In [27]:
import os
from os.path import join, dirname, isdir
import matplotlib.pyplot as plt
from matplotlib.colors import LogNorm, TwoSlopeNorm
import pandas as pd
import numpy as np
from copy import deepcopy
import seaborn as sns

sns.set(color_codes=True, style="white")
from statannot import add_stat_annotation

### Parameters

In [21]:
bins = 6

folder = (
    "/Volumes/AnalysisGG/PROCESSED_DATA/JPCB-CondensateBoundaryDetection/Simulated-4096"
)
os.chdir(folder)

folder_save = "/Users/GGM/Documents/Graduate_Work/Nils_Walter_Lab/Writing/MyPublications/ResearchArticle-JPCB/Revision1"

lst_metric = [
    "deviation_center",
    "rmsd_edge",
    "fold_deviation_area",
    "fold_deviation_PC",
    "fold_deviation_PC_max",
]
dict_subtitle = {
    "deviation_center": "Center Deviation, nm",
    "rmsd_edge": "Edge Deviation RMSD, nm",
    "fold_deviation_area": "Area Deviation Fold Change",
    "fold_deviation_PC": "PC Deviation Fold Change",
    "fold_deviation_PC_max": "PC-max Deviation Fold Change",
}
dict_cmap = {
    "deviation_center": "magma",
    "rmsd_edge": "magma",
    "fold_deviation_area": "seismic",
    "fold_deviation_PC": "seismic",
    "fold_deviation_PC_max": "seismic",
}
cmap_default = "magma"
dict_vrange = {
    "deviation_center": (70, 150),
    "rmsd_edge": (50, 200),
    "fold_deviation_area": (0, 2),
    "fold_deviation_PC": (0, 2),
    "fold_deviation_PC_max": (0, 2),
}
dict_vrange_var = {
    "deviation_center": (10**2, 10**3),
    "rmsd_edge": (1, 10**3),
    "fold_deviation_area": (10 ** (-4), 10 ** (-1)),
    "fold_deviation_PC": (10 ** (-5), 10 ** (-3)),
    "fold_deviation_PC_max": (10 ** (-5), 10 ** (-3)),
}

### Functions

In [24]:
def assemble_heatmap(r, pc, df_result, heatmap, metric=None, operation="rate"):
    # assemble heatmap for different quantities
    for row in np.arange(len(r) - 1):
        for column in np.arange(len(pc) - 1):
            range_r = (r[row], r[row + 1])
            range_pc = (pc[column], pc[column + 1])

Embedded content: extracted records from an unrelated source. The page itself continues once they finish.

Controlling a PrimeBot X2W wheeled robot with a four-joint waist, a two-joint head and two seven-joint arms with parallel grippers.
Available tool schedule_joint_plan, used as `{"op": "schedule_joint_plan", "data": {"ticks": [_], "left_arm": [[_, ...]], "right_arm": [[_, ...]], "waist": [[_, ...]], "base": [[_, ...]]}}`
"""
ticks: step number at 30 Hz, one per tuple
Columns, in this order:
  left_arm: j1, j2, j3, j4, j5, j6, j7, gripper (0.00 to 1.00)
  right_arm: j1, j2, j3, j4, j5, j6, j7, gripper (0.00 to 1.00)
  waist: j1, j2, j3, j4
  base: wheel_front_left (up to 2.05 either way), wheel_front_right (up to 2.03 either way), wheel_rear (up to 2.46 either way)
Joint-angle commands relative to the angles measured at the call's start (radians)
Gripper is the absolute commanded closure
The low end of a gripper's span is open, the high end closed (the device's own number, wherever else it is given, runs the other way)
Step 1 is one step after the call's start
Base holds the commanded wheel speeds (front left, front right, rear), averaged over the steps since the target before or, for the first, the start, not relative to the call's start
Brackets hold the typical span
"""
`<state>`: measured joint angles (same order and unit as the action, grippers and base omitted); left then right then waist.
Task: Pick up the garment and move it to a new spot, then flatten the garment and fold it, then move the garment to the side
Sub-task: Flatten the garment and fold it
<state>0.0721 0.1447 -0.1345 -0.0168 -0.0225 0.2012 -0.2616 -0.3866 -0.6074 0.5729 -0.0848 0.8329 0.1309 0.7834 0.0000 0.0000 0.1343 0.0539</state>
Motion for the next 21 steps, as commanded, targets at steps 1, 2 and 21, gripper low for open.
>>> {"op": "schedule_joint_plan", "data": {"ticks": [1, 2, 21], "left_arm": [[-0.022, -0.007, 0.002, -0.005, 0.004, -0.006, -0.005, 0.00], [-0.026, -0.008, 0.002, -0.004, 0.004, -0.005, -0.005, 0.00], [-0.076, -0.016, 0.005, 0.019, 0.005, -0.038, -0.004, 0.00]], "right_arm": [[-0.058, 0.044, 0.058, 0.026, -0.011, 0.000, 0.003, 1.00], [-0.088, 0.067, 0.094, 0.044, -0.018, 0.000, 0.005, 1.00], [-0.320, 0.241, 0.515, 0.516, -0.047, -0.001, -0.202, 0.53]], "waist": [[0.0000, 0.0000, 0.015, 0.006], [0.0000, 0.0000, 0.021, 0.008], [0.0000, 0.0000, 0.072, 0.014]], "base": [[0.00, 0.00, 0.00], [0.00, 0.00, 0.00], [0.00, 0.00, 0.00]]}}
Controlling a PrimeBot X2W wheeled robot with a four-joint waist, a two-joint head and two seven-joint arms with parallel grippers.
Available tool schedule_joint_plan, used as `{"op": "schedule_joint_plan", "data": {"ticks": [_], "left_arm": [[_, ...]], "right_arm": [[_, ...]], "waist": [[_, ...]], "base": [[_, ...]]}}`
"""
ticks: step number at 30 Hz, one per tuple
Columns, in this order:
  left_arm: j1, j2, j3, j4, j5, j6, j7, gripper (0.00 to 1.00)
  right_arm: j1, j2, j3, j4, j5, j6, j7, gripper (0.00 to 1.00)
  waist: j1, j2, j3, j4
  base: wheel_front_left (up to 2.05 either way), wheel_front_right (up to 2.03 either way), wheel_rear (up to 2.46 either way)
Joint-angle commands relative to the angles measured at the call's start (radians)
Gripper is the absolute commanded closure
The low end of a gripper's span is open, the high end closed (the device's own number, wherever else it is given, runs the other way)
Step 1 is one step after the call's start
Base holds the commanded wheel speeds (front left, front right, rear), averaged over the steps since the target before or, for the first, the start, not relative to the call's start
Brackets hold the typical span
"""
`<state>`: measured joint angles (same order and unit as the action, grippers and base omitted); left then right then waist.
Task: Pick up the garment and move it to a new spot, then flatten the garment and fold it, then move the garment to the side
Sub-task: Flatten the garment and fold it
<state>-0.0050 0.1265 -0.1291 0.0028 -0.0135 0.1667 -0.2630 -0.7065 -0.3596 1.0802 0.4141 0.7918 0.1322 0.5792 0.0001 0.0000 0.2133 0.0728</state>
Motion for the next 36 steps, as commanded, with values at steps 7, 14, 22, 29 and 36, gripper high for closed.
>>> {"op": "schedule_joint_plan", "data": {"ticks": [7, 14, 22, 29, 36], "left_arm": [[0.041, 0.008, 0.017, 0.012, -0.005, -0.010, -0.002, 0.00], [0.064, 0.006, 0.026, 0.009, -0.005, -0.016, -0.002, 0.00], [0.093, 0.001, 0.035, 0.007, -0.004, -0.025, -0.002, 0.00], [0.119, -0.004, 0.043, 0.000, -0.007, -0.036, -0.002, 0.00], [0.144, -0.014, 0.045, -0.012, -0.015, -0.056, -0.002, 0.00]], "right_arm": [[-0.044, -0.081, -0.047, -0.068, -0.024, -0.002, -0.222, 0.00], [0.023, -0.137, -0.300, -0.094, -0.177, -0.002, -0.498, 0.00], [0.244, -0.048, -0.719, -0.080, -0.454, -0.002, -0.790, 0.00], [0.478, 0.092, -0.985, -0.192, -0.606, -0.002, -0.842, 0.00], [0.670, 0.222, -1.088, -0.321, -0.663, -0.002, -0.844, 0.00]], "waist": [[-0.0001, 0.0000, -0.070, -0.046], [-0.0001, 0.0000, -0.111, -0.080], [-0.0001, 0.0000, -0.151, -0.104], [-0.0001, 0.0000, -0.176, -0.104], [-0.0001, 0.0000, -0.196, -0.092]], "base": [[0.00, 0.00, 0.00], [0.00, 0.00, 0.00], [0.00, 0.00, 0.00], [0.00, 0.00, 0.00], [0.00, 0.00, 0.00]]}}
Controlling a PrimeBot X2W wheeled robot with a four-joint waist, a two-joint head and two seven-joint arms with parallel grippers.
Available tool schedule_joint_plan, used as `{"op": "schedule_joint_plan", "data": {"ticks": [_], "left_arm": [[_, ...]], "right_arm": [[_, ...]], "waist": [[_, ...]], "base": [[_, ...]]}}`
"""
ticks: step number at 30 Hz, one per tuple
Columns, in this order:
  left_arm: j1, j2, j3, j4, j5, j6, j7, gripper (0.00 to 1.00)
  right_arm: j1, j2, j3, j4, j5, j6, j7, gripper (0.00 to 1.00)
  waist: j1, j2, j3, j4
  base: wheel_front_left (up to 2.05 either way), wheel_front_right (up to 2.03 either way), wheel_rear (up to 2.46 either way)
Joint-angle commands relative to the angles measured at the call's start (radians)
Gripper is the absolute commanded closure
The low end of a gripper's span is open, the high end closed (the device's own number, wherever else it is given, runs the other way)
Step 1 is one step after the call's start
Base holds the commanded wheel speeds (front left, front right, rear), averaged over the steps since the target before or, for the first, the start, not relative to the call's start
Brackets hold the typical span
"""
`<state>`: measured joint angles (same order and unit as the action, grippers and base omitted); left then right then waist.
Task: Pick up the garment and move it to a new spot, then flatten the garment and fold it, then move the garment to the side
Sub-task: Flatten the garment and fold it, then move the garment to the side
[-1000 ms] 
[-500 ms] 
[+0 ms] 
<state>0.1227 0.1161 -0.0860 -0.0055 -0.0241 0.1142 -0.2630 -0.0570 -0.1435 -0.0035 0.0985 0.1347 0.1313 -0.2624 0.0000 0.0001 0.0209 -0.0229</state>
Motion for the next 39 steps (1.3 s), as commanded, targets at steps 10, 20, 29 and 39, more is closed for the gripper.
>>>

            within_r_range = df_result[
                (df_result["truth_r"] > range_r[0])
                & (df_result["truth_r"] <= range_r[1])
            ]
            within_r_and_pc_range = within_r_range[
                (within_r_range["truth_pc"] > range_pc[0])
                & (within_r_range["truth_pc"] <= range_pc[1])
            ]

            if operation == "rate":
                rate = (
                    within_r_and_pc_range[
                        within_r_and_pc_range["success"] == False
                    ].shape[0]
                    / within_r_and_pc_range.shape[0]
                )
                heatmap[row, column] = rate
                continue

            if (
                np.isnan(within_r_and_pc_range[metric]).sum()
                == within_r_and_pc_range.shape[0]
            ):
                heatmap[row, column] = np.nan
                continue

            if operation == "mean":
                heatmap[row, column] = np.nanmean(within_r_and_pc_range[metric])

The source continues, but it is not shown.